Psychological Changes You Will Experience After Your Divorce – Part II
Life After Divorce
Expect to have several more sessions with your therapist after the divorce decree is final. You might not be over the depression of the loss. The aftershock of the reality of a new life will require some adjustments. Once you do take on the goal of seeking happiness again you are still going to experience some new emotions. Finances will probably be drastically different. Your social circles that have probably been sympathetic support groups will not be as available to you since they are expecting you to get on with your life. Your attitude toward courtship is now colored by the experience of the divorce. Marriage on the rebound is possible. How do you go about ‘getting it right’ this next time?
It might be some time before you accede to the requests of your friends to “fix you up” with someone for a date. You might have tried the “singles clubs” but feel out of place because you don’t feel quite “single”, and there are not that many “divorcee clubs”. Besides, it makes you feel as if you are in a “meat market”. When you do go out on a date: females sometimes feel that they are expected to engage in sex and males report that they are perceived as only wanting sex. It is unlikely that you want to go through the “courtship phase” again. What you long for is the comfortable feeling of being yourself and not having to be always on your toes to do and say the right thing. At this time it is not unlikely that your thoughts return to your ex, and yes, people do sometimes re-marry. Those issues could fill another book.
If there had been a third person during the divorce, or the cause of the divorce, you will be surprised to know that that person is not the one the ex-spouse usually marries. The third party was filling a different role prior to and during the divorce. The third party must now be evaluated as potential for fulfilling the dream and after all, that person was seeing a married person (you) at one time.

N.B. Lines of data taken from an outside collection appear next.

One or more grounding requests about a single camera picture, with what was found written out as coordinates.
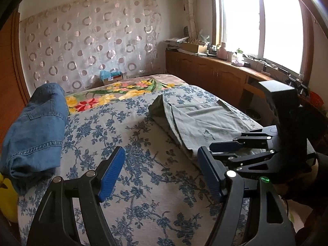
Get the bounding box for wooden framed window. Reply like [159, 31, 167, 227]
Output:
[211, 0, 314, 76]

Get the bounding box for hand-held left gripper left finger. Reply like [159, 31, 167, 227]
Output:
[27, 146, 126, 246]

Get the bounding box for blue plastic bag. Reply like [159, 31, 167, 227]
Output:
[99, 69, 121, 81]

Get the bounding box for pink bottle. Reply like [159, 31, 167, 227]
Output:
[217, 42, 228, 61]

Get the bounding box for grey-green pants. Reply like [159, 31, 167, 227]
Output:
[149, 93, 264, 163]

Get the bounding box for brown wooden cabinet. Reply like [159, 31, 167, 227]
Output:
[165, 49, 274, 108]

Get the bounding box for open cardboard box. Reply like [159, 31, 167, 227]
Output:
[181, 40, 209, 53]

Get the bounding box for yellow plush toy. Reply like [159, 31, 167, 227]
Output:
[0, 173, 19, 222]

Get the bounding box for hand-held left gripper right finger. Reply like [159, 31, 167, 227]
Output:
[197, 146, 299, 246]

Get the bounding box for folded blue jeans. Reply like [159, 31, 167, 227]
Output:
[0, 83, 69, 195]

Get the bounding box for small cardboard box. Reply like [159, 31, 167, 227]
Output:
[104, 74, 127, 85]

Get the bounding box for stack of papers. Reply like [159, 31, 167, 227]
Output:
[165, 38, 190, 50]

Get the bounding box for red paper decoration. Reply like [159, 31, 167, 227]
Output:
[309, 91, 325, 108]

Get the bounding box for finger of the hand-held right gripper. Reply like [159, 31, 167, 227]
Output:
[210, 125, 280, 153]
[211, 150, 278, 182]

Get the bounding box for ring-patterned wall curtain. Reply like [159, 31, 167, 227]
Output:
[19, 0, 164, 94]

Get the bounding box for ring-patterned window curtain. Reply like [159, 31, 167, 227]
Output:
[179, 0, 199, 40]

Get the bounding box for wooden slatted wardrobe doors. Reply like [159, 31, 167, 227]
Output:
[0, 8, 31, 146]

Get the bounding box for colourful flower blanket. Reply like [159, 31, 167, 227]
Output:
[64, 74, 187, 114]

You should also know that “rebound” marriages do happen. Most usually they happen when engaged couples break up but they also happen soon after a divorce. If you are the one who didn’t want the divorce you may try to hastily recapture the dream and you are sure you can have it with any person who says that they love you.
The best way to get it right this time is to realize that when the chemistry strikes, then it is time to go through the same type of counseling you experienced throughout the divorce. This time, however, the topics of your conversations with your attorney and therapist will be different. You will be seeking the dream instead of running from a nightmare.